When I lived here with my family, in the early seventies, there was nothing I liked more than walking up the boulevard Beau-marchais to the Cirque d'Hiver, the Winter Circus. It is a wooden octagon, visible from the boulevard, but set well back, on a little street of its own. A frieze, a kind of parody of the Pan-athenaic procession, runs around its roof: clowns and jugglers and acrobats in bas-relief. Inside, it has a hushed, intimate quality; the hard wooden bleachers are pitched very high. I don't recall that I ever actually went inside when I was a kid—I was too busy with movies—it just seemed like the right place to walk to. But now we've been to a winter circus at the Winter Circus. The Cirque du Soleil, from back home in Montreal, put on its slightly New Age show, and we took Luke and sat in the top rows. They brought the lights down when the circus began, as though it were a play, which struck me as an odd thing. I always think of circuses sharing the light of their spectators. What happened to the summer circus? I used to think that the circuses must have toured all summer and then came into winter retreat on the rue Amelot. But now I suspect that there was a summer circus once too, but they closed it. The Circus. Regulon got it, I guess.

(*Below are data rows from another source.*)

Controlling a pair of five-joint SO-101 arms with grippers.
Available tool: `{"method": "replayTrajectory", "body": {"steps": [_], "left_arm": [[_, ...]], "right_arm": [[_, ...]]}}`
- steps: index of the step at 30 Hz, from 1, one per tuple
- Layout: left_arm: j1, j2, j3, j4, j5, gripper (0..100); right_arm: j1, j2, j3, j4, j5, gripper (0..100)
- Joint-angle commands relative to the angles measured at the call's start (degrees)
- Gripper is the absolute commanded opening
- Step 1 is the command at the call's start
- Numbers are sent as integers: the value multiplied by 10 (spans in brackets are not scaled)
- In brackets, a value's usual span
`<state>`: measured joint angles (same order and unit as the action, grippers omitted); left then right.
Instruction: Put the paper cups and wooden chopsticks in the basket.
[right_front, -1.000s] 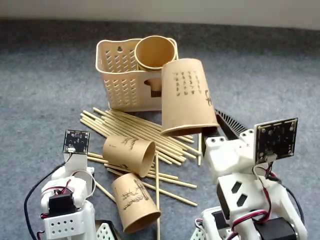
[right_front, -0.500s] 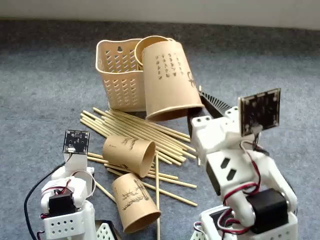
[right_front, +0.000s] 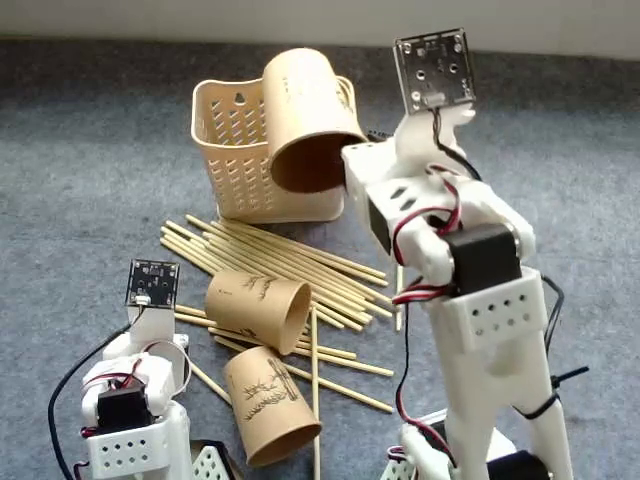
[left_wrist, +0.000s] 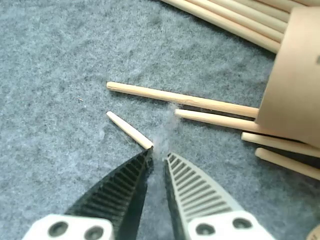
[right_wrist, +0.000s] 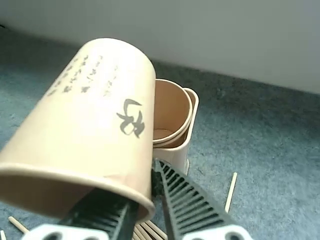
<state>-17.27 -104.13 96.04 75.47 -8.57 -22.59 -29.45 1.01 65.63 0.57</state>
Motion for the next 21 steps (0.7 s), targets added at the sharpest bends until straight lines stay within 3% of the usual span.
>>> {"method": "replayTrajectory", "body": {"steps": [1,13,21], "left_arm": [[-4,-2,11,3,-1,53],[-4,-2,11,3,-1,53],[-4,-2,11,3,-1,53]], "right_arm": [[-1,36,-48,3,-2,6],[20,85,-66,3,-4,11],[19,86,-65,3,-6,190]]}}
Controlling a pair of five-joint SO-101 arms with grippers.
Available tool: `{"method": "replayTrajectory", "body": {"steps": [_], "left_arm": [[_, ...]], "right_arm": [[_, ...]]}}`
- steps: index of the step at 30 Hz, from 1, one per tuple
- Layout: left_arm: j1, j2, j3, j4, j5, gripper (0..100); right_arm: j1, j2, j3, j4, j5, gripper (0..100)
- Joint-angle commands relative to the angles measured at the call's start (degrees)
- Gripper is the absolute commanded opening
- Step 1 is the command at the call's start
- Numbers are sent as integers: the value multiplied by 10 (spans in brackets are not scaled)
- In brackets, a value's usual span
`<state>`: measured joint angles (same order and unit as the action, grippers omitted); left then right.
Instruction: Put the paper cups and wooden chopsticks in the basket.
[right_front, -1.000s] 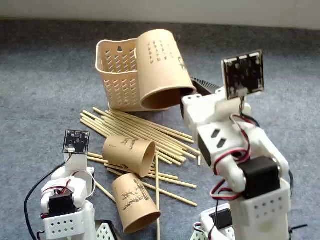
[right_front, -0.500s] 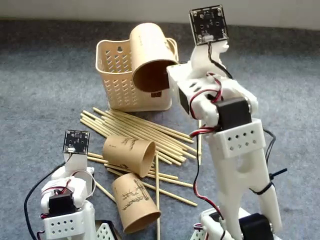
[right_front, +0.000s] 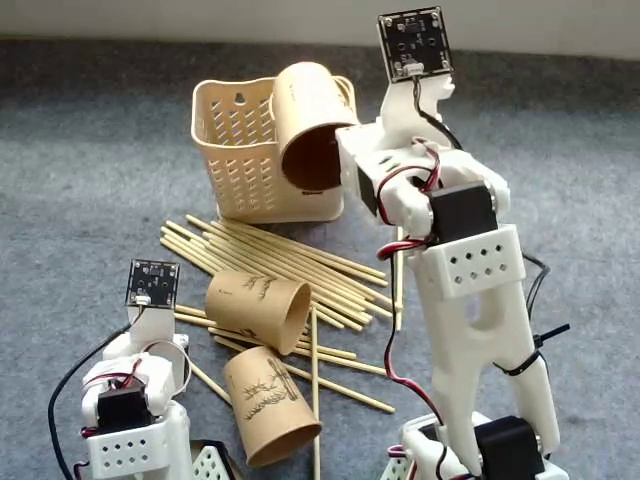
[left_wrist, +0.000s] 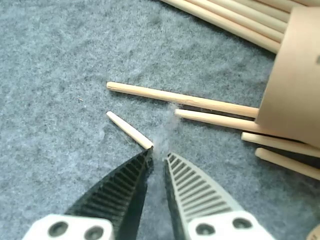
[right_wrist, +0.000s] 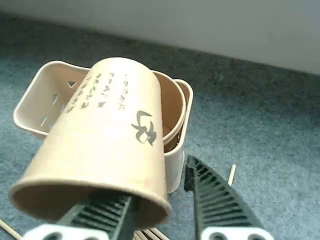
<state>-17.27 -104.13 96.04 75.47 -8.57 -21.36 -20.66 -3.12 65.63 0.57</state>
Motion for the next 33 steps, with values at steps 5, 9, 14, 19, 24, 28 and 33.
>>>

It was a good circus, though a little long on New Age, New Vaudeville, and Zen acrobats and a little short, absent in fact, on the lions and bears I had promised Luke. (We have a standing joke about lions in Paris; as I push his
poussette,
I announce that I am terrified that there may be lions in this quarter of Paris— "and I'm so scared of lions"—and he roars, lustily.) At the end, though, the troupe took its final bow and threw those little glowing green bracelets up into the audience as a favor. A few came up as high as we were. The French fathers, soccer players to a man, snatched at them from the wrist as they flew up, like men slapping futilely at mosquitoes. I stood up and with years of incompetent Central Park softball under my belt, I pounded the right fist into the left and pulled one in like a pop-up. Then I handed it to Luke. The other fathers in the row looked at me with pure hate. I shrugged and have never felt so obnoxious, so proud, so imperial, so American.

We have found Luke a baby-sitter, or I suppose I have to say a nanny. Her name is Nisha Shaw, she comes from Sri Lanka, has long hair in a beautiful braid and beautiful lilting English, and she is the wife of the philosopher Bernard-Henri Levy's chauffeur. She is lovely and loving, and she sings all day to Luke in a high-pitched soprano, singing songs that seem just out of focus. "Blowin' in the Wind" and a song called "Softly Sings the Donkey/As he goes to hay/If you don't come with him/He will go away." Softly sings the donkey—the theme tune of the American liberal abroad. We have already, in a few weeks, become a strange island of Sri Lankan, Icelandic-Canadian, West Philadelphian, Franco-American civilization within a bigger culture. I imagine these are songs that she's heard over the radio and in school, songs that are part of her own little monoculture, just as we have made up ours.

Every morning as Luke and I wait for Nisha to arrive before I go to work in my office, we look out from the kitchen into the courtyard. Every morning, just at eight-fifteen, a hand emerges, holding at its end a tablecloth or a sheet or something that it shakes out. She is known as the Shaky Lady, the Aurora, or Dawn Goddess, of our home. We made up a song in her honor— Oh, Shaky Lady/Oh, Shaky Lady, be good to me"—and she seems to shake with such authority, such intensity.

The odd thing in making a big move is the knowledge that your life will be composed of hundreds of small things that you will arrive at only by trial and error, and that for all the strikes and seminars you attend, the real flavor of life will be determined, shaped, by these things. The Semiosphere comes at you in little bursts. Where will your hair be cut? What kind of coffee will you buy, and where? We have been searching for the right mocha, everywhere we go: at La Vieille France, a pastry store on the rue de Buci; at Hediard, on the place de la Madeleine; at Whittard, an English coffee importer that has a counter in the Conran on the rue du Bac. Our old Dean & DeLuca blend is gone now, and we must find a new one. The Shaky Lady will preside over some kind of coffee, but even she cannot know quite which one, not just yet.